Richard Tuttle Talks to Galerie About His Phillips Collection Show
The artist speaks with Galerie about the series he created for the annual Intersections program
In a new exhibition at the Phillips Collection in Washington, D.C., American artist Richard Tuttle has created an elaborate installation of 41 works that combine his poetry, paintings, and sculptures.
Titled “It Seems Like It’s Going to Be,” the exhibition is part of the Phillips’s annual Intersections series, which invites contemporary artists to create work that engages the museum’s permanent collection and architecture, as well as explores the intersections of modern and contemporary art practices. The show is the first to be housed in the newly reopened historic Phillips House galleries following a yearlong renovation project.
“I made visits to the Phillips in my youth—the legendary draw of the place, a haven for all who shared a fine-hewn sensibility and love for adventure in the visual arts,” Tuttle tells Galerie. “Speaking to friends recently, we agreed the paint is alive at the Phillips. As a young artist, one dreamed of a show at the Phillips, just as one dreamed to be written about by Walter Benjamin. The collection seemed to have its finger on all that had lasting and deep value. So, when I was asked to prepare an exhibition, I viewed it as a clarion call for the best I could offer.”
The show is based on a 41-verse poem Tuttle wrote, with a work of art for each line. The works in Tuttle’s series are displayed in juxtaposition with the works on paper from the permanent collection by the likes of Henri Matisse and Auguste Rodin.
“We took a walk-through of the newly renovated second floor of the house, placing the 41 works, which were already created,” Tuttle says. “An unbelievable correspondence took place, where each work—of an unusually diverse exhibition—took its place in rooms varying from repurposed bedrooms to contemporary exhibition spaces.”

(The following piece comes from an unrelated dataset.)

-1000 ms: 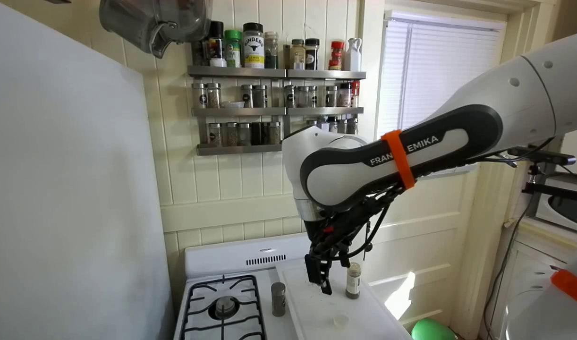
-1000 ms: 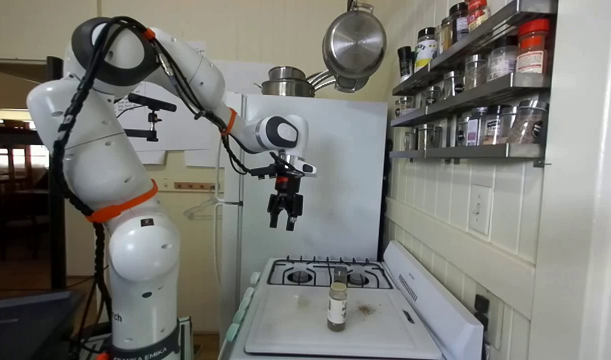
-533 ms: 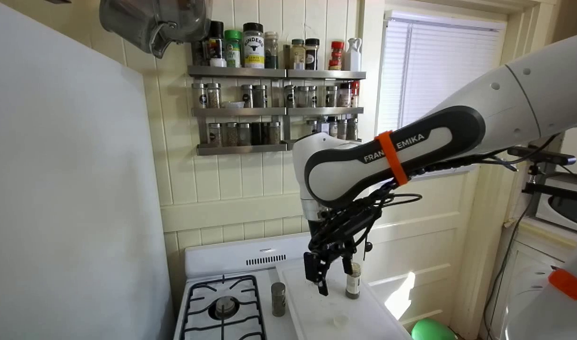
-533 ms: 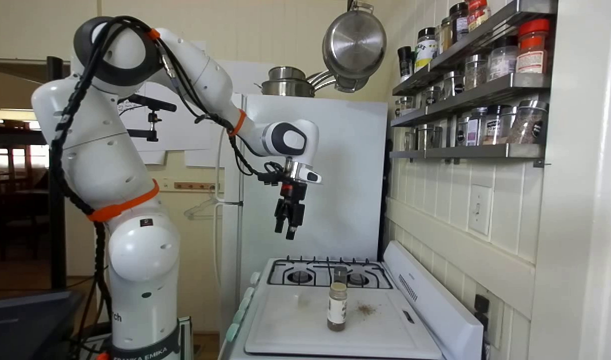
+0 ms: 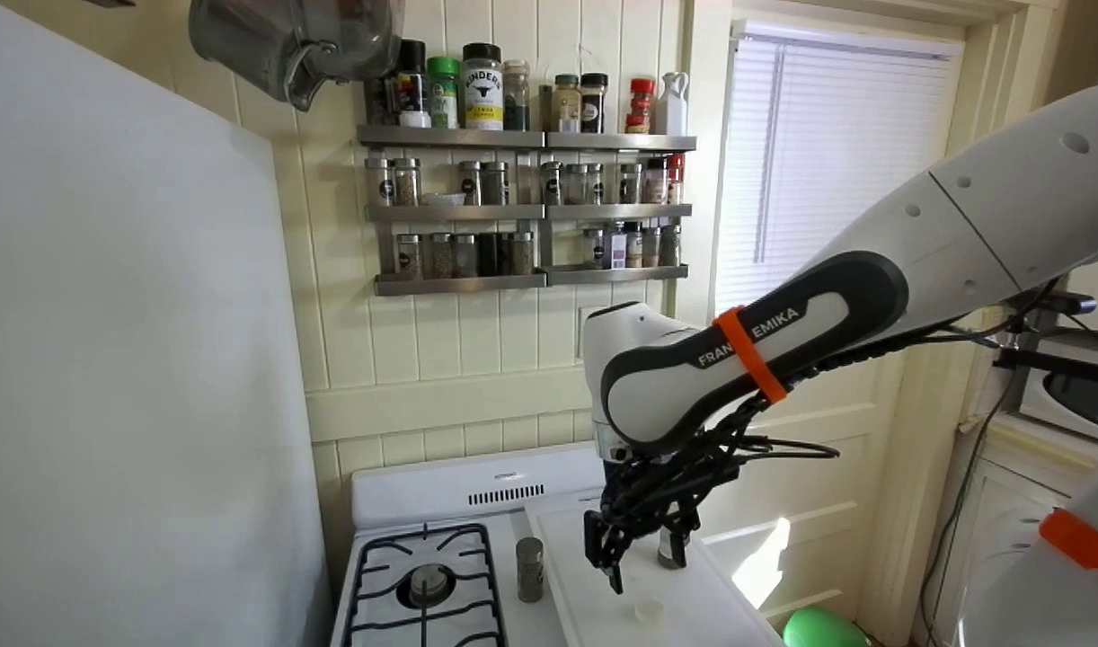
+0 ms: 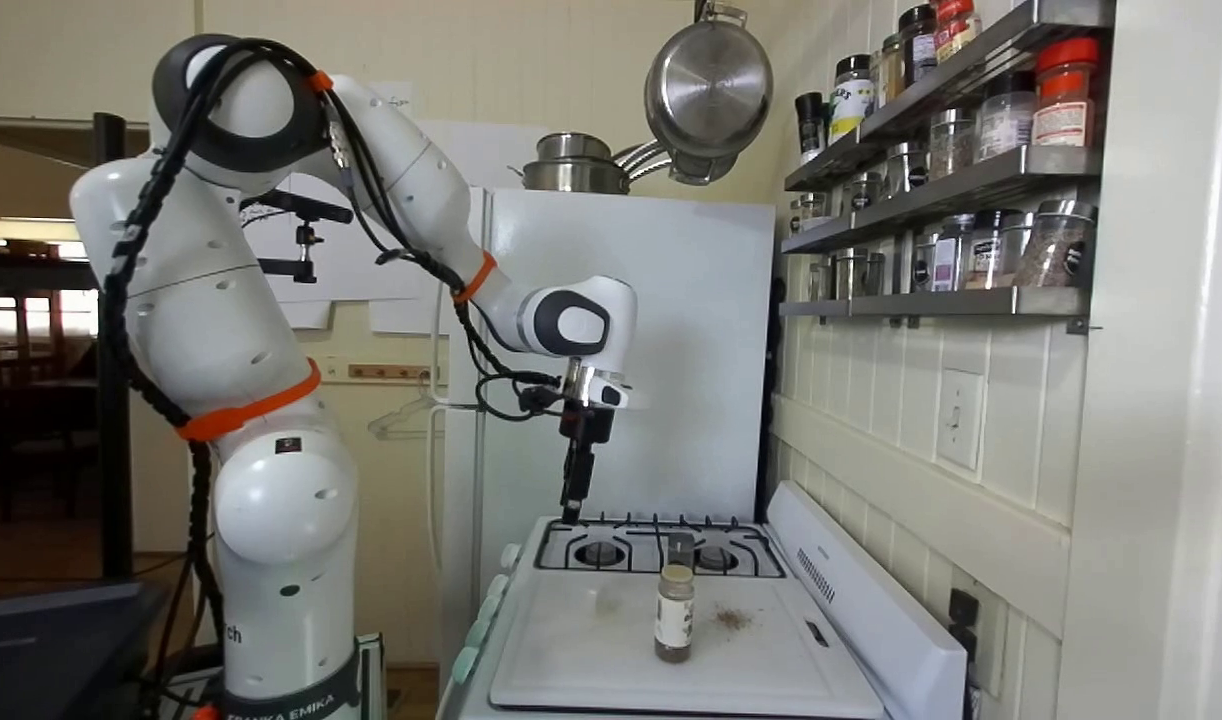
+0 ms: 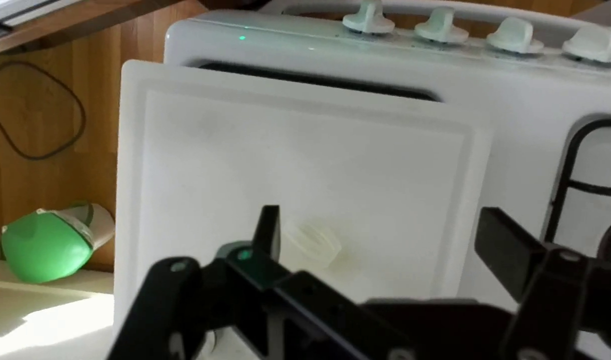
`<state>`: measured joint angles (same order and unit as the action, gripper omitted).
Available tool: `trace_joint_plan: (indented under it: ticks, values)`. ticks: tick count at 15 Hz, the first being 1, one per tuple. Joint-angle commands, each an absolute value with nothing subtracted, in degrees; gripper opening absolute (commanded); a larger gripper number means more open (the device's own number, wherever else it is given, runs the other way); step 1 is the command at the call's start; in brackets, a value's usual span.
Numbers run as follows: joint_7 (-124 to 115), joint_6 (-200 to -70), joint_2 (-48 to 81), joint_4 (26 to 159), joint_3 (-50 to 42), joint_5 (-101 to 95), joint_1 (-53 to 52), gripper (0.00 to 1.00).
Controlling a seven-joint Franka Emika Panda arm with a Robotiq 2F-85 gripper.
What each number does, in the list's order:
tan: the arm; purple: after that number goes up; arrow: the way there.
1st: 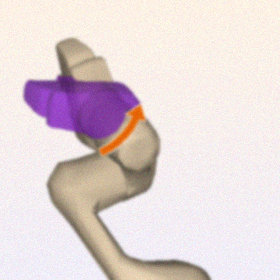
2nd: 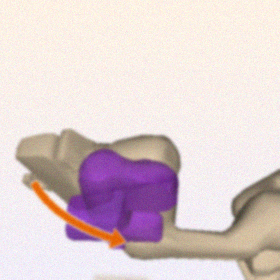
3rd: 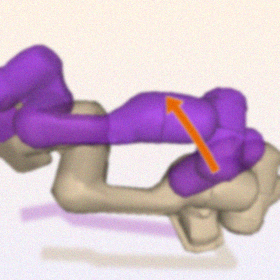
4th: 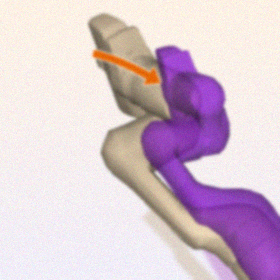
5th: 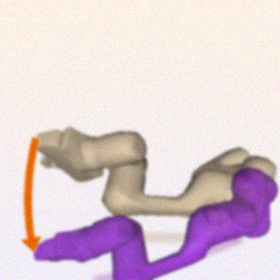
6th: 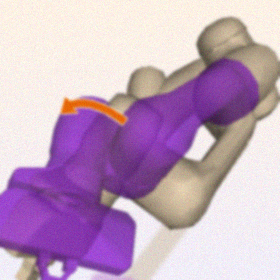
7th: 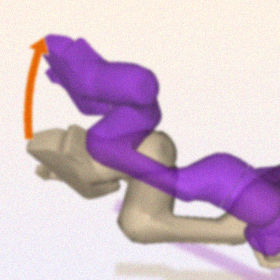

Tuttle’s work is always entrenched in minimalist aesthetics with elements of humor and playfulness, and the new exhibition is no different. When asked to describe it, he declares the show to be “delirious, funny, mad, and comical.”
“A painting can give you different kinds of space experiences,” he adds. “The Phillips show, where it may appear sculptural in how it moves through the spaces, is painterly in giving uniquely different spaces, it has attempted to unify and place above time.”
“It Seems Like It’s Going to Be” is on view through December 30 at the Phillips Collection, 1600 21st Street NW, Washington, D.C.